Decay of Radioactive Parent into Stable/Unstable Daughter

Decay Process Overview

The simplest form of radioactive decay involves a radioactive parent nucleus P decaying with decay constant λ_P into a stable or unstable daughter nucleus D:

P → D (λ_P)

The rate of depletion of the number of radioactive parent nuclei N_P(t) is equal to the activity A_P(t) at time t, which is defined as the product λN(t) from Eq. (1.7):

dN_P(t)/dt = -λ_P N_P(t) = -A_P(t)

This leads to the following general integral form of the differential equation for N_P(t):

N_P(t) = N_P(0) e^-λ_Pt

Where N_P(0) is the initial number of radioactive nuclei at time t = 0.

Activity of Parent Nuclei

The activity A_P(t) of the parent nuclei at time t can be expressed as:

A_P(t) = λ_P N_P(t) = λ_P N_P(0) e^-λ_Pt

Where A_P(0) = λ_P N_P(0) is the initial activity of the radioactive substance.

Half-Life and Mean Life

The half-life T_1/2P of a radioactive substance P is defined as the time during which the number of radioactive nuclei decays to half of the initial value:

N_P(T_1/2P) = 1/2 N_P(0)

It is related to the decay constant λ_P through the following equation:

T_1/2P = (ln 2) / λ_P = 0.693 / λ_P

The mean life τ_P of a radioactive parent P is defined as the time required for the number of radioactive atoms or activity to fall to 1/e (approximately 36.8%) of the initial value.
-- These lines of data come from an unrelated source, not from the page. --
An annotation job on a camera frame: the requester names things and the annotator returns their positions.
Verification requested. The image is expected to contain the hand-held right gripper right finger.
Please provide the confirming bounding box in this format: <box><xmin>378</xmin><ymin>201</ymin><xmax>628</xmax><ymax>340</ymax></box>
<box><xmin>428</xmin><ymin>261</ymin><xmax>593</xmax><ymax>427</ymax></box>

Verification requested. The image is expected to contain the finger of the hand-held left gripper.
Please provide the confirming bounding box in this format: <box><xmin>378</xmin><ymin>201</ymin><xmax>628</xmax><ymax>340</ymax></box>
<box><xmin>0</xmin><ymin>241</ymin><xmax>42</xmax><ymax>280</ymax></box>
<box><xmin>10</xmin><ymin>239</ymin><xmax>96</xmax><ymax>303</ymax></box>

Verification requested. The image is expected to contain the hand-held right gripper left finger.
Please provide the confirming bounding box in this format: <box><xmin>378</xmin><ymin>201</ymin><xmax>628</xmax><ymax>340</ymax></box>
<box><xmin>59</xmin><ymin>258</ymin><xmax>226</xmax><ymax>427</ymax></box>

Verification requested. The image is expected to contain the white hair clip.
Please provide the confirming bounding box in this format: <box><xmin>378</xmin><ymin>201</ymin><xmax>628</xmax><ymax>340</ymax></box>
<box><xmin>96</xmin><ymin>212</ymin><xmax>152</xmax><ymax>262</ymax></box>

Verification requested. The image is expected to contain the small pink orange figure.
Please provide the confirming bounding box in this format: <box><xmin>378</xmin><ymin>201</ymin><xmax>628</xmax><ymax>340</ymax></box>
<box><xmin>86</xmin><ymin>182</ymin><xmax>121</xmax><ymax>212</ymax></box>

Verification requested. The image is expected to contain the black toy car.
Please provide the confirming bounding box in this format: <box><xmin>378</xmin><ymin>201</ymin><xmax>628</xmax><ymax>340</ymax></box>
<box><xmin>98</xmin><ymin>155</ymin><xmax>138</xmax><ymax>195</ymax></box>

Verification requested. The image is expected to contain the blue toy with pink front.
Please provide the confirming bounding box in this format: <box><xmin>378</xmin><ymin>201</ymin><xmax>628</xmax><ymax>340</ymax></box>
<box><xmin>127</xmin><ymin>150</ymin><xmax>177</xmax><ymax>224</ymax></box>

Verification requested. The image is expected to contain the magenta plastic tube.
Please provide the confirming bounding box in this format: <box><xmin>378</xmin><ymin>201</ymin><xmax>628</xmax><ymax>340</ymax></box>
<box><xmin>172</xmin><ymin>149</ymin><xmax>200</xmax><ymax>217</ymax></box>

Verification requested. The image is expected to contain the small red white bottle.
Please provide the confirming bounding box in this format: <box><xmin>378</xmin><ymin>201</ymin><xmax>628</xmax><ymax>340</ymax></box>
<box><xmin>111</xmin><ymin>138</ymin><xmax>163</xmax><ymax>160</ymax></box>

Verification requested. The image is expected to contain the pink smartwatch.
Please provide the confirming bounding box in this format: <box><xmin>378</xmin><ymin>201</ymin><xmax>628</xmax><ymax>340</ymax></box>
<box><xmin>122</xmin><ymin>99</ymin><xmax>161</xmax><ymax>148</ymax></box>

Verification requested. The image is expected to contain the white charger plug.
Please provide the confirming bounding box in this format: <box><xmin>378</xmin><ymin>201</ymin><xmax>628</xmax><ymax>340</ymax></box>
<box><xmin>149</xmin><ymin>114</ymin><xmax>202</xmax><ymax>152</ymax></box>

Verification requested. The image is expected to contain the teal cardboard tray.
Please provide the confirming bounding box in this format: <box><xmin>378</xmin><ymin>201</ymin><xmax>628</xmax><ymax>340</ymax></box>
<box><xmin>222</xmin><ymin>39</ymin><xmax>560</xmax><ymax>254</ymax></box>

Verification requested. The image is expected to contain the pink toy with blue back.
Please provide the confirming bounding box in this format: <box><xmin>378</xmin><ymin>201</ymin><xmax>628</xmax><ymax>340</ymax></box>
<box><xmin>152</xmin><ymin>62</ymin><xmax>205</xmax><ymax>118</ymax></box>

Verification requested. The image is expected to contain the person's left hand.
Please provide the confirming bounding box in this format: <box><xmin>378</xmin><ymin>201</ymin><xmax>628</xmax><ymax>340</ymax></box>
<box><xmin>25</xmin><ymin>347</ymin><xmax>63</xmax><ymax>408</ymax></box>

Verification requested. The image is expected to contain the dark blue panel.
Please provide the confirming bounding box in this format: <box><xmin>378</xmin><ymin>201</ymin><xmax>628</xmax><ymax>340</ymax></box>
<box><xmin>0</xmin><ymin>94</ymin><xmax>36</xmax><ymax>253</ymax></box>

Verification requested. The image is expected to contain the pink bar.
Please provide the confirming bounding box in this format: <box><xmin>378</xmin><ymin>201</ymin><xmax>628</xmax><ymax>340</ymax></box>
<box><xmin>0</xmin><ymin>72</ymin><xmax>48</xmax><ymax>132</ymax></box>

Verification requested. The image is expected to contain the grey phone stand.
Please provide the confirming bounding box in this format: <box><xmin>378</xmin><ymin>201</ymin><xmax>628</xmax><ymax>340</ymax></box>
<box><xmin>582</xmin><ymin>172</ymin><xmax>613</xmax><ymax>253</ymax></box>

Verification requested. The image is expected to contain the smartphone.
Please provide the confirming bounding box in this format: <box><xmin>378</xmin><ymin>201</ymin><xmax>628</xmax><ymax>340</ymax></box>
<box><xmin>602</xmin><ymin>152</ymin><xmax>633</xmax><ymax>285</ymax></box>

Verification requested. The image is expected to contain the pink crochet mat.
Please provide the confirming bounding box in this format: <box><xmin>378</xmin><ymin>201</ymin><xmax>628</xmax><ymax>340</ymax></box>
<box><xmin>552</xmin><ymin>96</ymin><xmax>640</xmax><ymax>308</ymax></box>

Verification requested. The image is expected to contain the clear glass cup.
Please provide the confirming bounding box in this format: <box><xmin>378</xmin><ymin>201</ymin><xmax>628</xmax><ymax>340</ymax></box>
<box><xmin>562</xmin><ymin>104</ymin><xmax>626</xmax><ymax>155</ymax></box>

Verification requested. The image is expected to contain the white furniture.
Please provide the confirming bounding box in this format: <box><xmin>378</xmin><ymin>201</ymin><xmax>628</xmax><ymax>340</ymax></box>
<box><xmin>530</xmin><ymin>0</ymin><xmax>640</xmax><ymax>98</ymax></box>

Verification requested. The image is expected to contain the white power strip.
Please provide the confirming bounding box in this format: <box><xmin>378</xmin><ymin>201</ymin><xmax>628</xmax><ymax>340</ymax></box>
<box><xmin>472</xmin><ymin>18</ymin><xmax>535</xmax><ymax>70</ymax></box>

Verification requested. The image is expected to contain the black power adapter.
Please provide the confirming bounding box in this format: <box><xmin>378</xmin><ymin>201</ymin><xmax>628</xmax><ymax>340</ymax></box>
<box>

The relationship between the mean life and the decay constant is:

τ_P = 1 / λ_P

The mean life is related to the half-life by:

τ_P = 1.44 T_1/2P

Decay Curve Example

A typical radioactive decay is shown in the figure below, with the plot of activity A_P(t) of the parent substance against time. The decay follows the equation:

A_P(t) = A_P(0) e^-λ_Pt

Note: The activity decreases exponentially with time, and after one half-life, it falls to half of its initial value.